An Iranian deputy foreign minister echoed the tough talk, saying the Islamic republic, which is accused by the West of trying to build nuclear weapons, was ready for any possible scenario "even for war."
The United States insists it wants a diplomatic solution to the row but has not ruled out military action if that fails. Vice President Dick Cheney said on Saturday Washington and its allies must curb Iran's atomic ambitions.
"Iran has obtained the technology to produce nuclear fuel and Iran's move is like a train ... which has no brake and no reverse gear," Ahmadinejad was quoted by Iran's student news agency ISNA as saying.

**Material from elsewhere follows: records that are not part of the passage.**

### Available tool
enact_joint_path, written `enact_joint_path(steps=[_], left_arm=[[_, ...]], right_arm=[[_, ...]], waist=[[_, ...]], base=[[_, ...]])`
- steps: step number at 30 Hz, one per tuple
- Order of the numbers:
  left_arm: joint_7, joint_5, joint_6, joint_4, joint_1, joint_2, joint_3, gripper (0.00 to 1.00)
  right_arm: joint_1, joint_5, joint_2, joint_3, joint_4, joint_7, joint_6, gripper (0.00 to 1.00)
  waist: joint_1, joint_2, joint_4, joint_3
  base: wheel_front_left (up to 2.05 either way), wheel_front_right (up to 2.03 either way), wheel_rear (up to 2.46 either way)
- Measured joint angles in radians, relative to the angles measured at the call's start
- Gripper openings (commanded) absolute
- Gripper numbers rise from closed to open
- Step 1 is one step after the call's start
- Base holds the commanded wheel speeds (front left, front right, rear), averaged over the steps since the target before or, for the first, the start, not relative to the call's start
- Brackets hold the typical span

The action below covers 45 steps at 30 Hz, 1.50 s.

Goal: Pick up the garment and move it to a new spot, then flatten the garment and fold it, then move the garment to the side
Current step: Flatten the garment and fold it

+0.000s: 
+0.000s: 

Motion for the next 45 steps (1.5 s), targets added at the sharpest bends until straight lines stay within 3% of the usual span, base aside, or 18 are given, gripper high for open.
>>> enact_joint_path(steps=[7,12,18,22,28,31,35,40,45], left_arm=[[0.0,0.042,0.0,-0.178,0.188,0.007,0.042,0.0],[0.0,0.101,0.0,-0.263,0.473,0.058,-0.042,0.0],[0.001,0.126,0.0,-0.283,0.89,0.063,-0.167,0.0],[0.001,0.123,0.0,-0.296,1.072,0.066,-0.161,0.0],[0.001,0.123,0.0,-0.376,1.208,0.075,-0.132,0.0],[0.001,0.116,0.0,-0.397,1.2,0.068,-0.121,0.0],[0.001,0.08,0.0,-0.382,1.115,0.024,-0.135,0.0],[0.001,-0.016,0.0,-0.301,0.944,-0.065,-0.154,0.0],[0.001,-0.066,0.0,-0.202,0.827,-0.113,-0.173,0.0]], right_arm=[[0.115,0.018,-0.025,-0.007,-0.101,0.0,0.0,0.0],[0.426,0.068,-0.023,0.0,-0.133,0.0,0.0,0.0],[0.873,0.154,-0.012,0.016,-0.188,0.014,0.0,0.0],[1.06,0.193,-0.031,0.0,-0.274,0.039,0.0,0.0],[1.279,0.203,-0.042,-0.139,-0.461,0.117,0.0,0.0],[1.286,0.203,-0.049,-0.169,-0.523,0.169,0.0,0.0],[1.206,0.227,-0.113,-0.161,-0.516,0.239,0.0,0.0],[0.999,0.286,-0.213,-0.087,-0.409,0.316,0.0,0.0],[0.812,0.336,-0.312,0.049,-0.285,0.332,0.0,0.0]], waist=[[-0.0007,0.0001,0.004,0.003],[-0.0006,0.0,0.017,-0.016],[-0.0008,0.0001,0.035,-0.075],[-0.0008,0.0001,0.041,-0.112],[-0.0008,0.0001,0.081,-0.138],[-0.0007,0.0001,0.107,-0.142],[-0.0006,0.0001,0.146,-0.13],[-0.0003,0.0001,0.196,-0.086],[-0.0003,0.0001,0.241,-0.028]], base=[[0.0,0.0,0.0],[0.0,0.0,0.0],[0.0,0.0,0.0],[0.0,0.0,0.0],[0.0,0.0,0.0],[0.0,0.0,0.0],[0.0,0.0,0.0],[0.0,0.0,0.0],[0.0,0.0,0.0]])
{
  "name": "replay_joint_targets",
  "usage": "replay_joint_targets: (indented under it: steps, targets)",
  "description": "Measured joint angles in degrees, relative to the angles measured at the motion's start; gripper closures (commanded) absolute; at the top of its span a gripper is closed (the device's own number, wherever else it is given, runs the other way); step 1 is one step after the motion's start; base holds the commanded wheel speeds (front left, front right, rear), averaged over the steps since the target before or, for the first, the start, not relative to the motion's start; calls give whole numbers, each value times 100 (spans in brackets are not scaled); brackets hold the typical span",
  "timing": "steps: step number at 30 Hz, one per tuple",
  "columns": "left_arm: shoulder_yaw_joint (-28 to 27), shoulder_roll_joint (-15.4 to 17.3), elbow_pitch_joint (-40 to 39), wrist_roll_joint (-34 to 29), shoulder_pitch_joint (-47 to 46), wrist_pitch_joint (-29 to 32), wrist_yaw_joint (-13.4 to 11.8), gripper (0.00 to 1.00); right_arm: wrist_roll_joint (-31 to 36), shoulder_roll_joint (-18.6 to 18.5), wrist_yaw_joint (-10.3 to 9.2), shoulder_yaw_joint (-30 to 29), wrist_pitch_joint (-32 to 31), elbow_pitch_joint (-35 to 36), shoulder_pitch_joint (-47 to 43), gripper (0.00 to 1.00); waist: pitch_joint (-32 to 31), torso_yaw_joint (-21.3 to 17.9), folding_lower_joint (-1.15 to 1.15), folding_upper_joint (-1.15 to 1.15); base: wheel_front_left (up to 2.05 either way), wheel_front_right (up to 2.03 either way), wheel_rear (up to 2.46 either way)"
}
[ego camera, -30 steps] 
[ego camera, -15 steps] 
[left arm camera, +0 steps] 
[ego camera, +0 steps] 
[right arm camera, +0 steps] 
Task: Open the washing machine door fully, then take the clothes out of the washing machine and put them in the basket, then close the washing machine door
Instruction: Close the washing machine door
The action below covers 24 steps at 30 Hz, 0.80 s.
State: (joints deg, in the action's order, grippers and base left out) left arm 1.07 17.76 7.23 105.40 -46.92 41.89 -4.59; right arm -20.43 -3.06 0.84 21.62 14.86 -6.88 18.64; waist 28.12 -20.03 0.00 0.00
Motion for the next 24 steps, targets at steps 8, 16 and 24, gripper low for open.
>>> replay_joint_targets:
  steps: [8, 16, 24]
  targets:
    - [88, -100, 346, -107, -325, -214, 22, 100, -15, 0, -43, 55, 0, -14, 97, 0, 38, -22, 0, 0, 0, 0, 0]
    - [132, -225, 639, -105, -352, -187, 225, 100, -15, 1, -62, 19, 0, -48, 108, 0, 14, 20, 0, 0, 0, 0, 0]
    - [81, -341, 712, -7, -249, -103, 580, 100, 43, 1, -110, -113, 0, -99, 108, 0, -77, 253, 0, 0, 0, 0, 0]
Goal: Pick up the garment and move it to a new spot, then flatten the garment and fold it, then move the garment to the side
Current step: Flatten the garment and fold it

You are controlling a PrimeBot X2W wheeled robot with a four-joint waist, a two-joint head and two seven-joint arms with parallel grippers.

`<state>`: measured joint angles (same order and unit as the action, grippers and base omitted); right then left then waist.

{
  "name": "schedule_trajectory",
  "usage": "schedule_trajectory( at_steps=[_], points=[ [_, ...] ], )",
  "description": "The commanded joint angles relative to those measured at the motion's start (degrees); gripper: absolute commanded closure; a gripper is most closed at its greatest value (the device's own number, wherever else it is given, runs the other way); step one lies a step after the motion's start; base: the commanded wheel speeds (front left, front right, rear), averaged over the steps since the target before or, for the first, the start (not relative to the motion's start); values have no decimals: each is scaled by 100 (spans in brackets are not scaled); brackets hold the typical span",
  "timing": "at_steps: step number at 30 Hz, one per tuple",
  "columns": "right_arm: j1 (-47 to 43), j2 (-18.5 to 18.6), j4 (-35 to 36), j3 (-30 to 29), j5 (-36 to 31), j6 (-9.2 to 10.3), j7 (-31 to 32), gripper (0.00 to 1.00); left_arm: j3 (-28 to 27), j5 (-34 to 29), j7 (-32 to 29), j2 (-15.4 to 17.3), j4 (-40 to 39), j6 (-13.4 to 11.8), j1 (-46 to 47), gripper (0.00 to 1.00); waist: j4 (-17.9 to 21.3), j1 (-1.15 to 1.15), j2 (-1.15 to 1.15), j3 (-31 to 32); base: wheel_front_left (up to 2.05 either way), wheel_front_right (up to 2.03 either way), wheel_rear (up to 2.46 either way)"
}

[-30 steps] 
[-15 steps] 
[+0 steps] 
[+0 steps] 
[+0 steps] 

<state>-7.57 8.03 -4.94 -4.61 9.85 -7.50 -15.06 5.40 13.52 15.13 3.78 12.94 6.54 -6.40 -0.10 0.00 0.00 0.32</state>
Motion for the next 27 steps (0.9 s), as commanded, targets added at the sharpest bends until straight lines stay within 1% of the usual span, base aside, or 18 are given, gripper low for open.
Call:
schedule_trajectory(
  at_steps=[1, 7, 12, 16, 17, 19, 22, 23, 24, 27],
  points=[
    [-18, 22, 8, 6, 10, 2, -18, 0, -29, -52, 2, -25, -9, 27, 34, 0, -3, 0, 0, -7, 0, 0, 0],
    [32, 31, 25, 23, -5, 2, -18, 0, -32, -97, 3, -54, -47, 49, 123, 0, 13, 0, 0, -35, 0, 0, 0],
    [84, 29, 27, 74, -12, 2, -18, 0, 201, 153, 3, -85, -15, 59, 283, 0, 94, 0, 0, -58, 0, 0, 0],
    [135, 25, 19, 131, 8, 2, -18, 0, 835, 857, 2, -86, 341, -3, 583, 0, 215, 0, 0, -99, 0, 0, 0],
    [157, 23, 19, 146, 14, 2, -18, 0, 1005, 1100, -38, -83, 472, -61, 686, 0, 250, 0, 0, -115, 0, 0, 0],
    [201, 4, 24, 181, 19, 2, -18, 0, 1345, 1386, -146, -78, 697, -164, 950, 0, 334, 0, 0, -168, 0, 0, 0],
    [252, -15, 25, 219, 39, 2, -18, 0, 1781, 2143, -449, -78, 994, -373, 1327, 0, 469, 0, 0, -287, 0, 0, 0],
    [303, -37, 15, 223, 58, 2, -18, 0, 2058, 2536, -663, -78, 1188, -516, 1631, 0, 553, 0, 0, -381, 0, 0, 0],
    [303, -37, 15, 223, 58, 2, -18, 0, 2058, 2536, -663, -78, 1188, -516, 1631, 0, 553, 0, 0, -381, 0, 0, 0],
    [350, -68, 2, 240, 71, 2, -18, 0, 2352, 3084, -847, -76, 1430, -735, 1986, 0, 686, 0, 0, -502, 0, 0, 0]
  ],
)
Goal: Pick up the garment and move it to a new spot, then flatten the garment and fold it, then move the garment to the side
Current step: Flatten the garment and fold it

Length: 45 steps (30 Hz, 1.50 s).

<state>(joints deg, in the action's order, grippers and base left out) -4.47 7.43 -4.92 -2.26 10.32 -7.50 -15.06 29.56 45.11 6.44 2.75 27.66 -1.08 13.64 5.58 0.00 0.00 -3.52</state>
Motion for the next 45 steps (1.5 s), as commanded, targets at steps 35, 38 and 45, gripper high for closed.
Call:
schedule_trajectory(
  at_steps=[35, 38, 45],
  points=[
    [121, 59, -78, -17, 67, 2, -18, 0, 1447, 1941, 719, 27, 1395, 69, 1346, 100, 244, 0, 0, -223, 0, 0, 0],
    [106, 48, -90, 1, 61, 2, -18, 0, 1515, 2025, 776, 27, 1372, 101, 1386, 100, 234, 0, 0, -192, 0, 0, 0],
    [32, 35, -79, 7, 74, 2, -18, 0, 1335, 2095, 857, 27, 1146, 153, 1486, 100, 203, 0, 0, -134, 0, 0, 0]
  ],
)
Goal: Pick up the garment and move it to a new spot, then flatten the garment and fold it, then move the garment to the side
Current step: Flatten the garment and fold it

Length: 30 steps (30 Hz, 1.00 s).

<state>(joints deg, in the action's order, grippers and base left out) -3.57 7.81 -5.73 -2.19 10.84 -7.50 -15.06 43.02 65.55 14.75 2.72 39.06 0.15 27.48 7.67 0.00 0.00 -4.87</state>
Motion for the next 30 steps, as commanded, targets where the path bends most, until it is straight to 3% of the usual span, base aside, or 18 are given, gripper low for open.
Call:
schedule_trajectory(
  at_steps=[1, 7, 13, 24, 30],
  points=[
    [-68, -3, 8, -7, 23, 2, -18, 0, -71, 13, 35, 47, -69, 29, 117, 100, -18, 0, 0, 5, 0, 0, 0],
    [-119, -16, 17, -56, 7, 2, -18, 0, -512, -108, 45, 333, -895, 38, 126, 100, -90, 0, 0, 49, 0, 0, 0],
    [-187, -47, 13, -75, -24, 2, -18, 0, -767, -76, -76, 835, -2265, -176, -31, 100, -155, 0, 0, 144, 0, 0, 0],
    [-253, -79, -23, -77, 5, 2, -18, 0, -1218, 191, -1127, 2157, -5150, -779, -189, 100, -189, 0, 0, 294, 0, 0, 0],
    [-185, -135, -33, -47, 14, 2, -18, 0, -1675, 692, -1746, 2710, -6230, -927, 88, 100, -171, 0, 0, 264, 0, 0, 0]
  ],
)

Officials from the Security Council plus Germany are due to meet in London in the coming days to examine the chances of drafting a resolution that could impose more restrictions on Tehran. UN sanctions were slapped on Iran in December.
"We have prepared ourselves for any situation, even for war," Manouchehr Mohammadi, one of the deputies to the foreign minister, was quoted by ISNA as saying at a conference in the central city of Isfahan.
"If they issue a second resolution, Iran will not respond and will continue its nuclear activities," he said.
Report: US developing plan to bomb Iran
Despite the Bush administration's insistence it has no plans to go to war with Iran, a Pentagon panel has been created to plan a bombing attack that could be implemented within 24 hours of getting the go-ahead from President George W. Bush, The New Yorker magazine reported in its latest issue.
The special planning group was established within the office of the Joint Chiefs of Staff in recent months, according to an unidentified former US intelligence official cited in the article by investigative reporter Seymour Hersh in the March 4 issue.
The panel initially focused on destroying Iran's nuclear facilities and on regime change but has more recently been directed to identify targets in Iran that may be involved in supplying or aiding militants in Iraq, according to an Air Force adviser and a Pentagon consultant, who were not identified.
The consultant and a former senior intelligence official both said that US military and special-operations teams had crossed the border from Iraq into Iran in pursuit of Iranian operatives, according to the article.
In response to the report, Pentagon spokesman Bryan Whitman said: "The United States is not planning to go to war with Iran. To suggest anything to the contrary is simply wrong, misleading and mischievous.
"The United States has been very clear with respect to its concerns regarding specific Iranian government activities. The president has repeatedly stated publicly that this country is going to work with allies in the region to address those concerns through diplomatic efforts," Whitman said.